Ma anche Cavallotti doveva sentirsi questa volta non del tutto tranquillo se, ad un amico che gli manifestava assoluta sicurezza sull’esito dello scontro, rispose: «Tante volte non si sa mai quel che può succedere quando ci si sente ben sicuri…». E ad un altro amico, che gli aveva prestato la sciabola per lo scontro con Màcola, scrisse: «Domani mi batto. È il mio trentatreesimo duello, gli anni di Cristo, ma ti prometto che non ne farò più».

E venne il momento del duello. Dirigeva lo scontro il deputato liberale Guido Fusinato, che parecchi anni dopo sarà ministro in un governo Giolitti. Al primo assalto Cavallotti attaccò con impeto ma parve che Màcola, ostentando freddezza assoluta, lo avesse toccato alla gola. Fu dato l’alt. Ma “il bardo” non aveva riportato neanche una scalfittura. Al secondo attacco nuova sospensione: sembrò che stavolta Cavallotti fosse stato toccato al lato sinistro del ventre, ma fu solo un’impressione. Al terzo assalto Cavallotti si fece sotto con il solito impeto, ma Màcola aveva dalla sua non solo il sangue freddo ma anche il vantaggio della maggiore altezza. Accadde così che lo sfidante si cacciò sotto la sciabola dell’avversario che gli trafisse la gola. Un fiotto di sangue, l’irreparabile. Il medico, dr. Montenovesi, tentò di salvare il ferito con una sommaria tracheotomia. Tutto inutile. Cavallotti morì in pochi minuti.

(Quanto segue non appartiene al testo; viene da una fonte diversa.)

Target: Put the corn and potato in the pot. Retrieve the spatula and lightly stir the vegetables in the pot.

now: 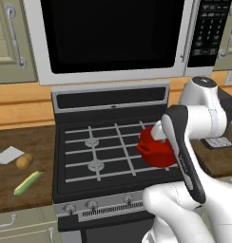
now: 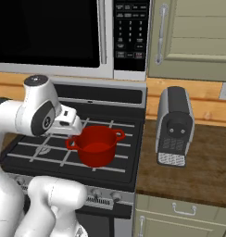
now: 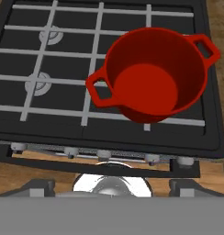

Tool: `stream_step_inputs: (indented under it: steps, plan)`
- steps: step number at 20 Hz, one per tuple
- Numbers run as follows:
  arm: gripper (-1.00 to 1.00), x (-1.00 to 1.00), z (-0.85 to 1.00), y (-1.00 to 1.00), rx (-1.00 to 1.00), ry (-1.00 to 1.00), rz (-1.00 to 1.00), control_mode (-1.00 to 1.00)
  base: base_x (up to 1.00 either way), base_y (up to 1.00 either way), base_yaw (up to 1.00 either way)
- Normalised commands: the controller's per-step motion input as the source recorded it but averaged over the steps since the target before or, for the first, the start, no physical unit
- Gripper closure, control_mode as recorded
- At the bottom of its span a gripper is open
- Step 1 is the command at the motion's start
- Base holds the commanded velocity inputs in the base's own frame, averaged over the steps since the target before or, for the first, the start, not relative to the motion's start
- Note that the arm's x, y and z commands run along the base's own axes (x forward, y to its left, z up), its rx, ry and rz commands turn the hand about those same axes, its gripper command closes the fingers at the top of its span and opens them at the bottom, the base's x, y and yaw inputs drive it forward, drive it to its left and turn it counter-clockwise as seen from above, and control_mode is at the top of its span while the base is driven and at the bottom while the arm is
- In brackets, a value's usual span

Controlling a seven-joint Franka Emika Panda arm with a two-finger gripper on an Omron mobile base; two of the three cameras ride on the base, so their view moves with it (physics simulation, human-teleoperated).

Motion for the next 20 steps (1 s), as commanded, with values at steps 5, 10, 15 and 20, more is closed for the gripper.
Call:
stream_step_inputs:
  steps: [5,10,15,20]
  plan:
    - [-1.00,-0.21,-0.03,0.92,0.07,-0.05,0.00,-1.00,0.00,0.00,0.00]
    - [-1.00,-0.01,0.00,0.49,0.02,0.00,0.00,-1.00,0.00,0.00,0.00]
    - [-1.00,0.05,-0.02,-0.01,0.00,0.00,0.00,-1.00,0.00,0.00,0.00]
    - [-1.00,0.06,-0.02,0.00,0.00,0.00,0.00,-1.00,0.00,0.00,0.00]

La tragedia ebbe risonanza enorme. I funerali del deputato socialista furono paragonati, per l’imponente partecipazione popolare, alle esequie per Garibaldi. Màcola fu accusato di essere stato il consapevole sicario di Crispi, il quale si era comunque liberato di un implacabile nemico politico. Cavallotti conduceva da anni una campagna durissima contro il presidente del Consiglio accusandolo di bigamia (accusa fondatissima: i documenti che la provano sono stati ripescati e pubblicati da Enzo e Nicola Ciconte: Il ministro e le sue mogli, ed. Rubettino, 2010), falsa testimonianza, concussione, millantato credito, corruzione. Màcola, subito dopo il duello, scappò a Venezia: se fosse stato colto sul fatto sarebbe stato subito arrestato perché l’immunità parlamentare non prevedeva, già allora come oggi, l’impunità in flagranza di reato.

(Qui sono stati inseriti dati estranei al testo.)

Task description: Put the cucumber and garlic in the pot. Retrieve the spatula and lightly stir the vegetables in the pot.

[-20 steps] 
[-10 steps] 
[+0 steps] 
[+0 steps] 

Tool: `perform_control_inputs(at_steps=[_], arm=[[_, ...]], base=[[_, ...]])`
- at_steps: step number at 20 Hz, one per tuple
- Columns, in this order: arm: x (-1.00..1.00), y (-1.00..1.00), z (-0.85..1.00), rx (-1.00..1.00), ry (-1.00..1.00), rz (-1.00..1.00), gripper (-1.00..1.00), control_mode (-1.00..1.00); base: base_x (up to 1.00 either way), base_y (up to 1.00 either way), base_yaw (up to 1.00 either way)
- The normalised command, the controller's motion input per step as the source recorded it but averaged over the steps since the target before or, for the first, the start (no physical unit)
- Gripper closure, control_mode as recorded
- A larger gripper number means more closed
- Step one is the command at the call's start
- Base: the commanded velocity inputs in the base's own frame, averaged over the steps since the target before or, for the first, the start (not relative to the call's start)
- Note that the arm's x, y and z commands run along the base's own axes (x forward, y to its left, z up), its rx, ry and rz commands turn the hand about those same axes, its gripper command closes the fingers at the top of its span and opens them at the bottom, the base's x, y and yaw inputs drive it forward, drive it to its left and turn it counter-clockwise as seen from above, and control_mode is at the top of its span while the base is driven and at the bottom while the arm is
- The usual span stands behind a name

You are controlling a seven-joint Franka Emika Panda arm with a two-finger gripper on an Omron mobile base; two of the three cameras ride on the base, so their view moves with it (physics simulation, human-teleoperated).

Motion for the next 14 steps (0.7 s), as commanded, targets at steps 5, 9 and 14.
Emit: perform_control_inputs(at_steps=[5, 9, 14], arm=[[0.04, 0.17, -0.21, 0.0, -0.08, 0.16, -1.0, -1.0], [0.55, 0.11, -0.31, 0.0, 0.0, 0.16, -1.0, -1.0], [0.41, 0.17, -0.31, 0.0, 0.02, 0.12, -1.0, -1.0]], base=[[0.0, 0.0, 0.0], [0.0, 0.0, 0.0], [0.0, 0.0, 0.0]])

Per incriminarlo sarebbe stata necessaria l’autorizzazione a procedere della Camera. La procura del re di Roma chiese l’incriminazione sua e, a parte, del direttore del duello e dei padrini. Questi ultimi furono poi prosciolti, mentre Màcola fu salvato dalla maggioranza crispina: autorizzazione a procedere negata, come tante volte è stata negata in questi più recenti decenni repubblicani quando l’immunità è stata trasformata in impunità. E una volta che l’uccisore di Cavallotti prese la parola nell’aula di Montecitorio, tutti i deputati della sinistra abbandonarono l’aula.

P.S. Il duello è passato di moda, per fortuna. Nel 1999 il Parlamento, nel varare la legge sulla depenalizzazione, ha addirittura trasformato il duello da reato in contravvenzione: non c’è più traccia di questo barbaro strumento di lotta politica. Ora la destra ne pratica altri, di strumenti. Non meno barbari.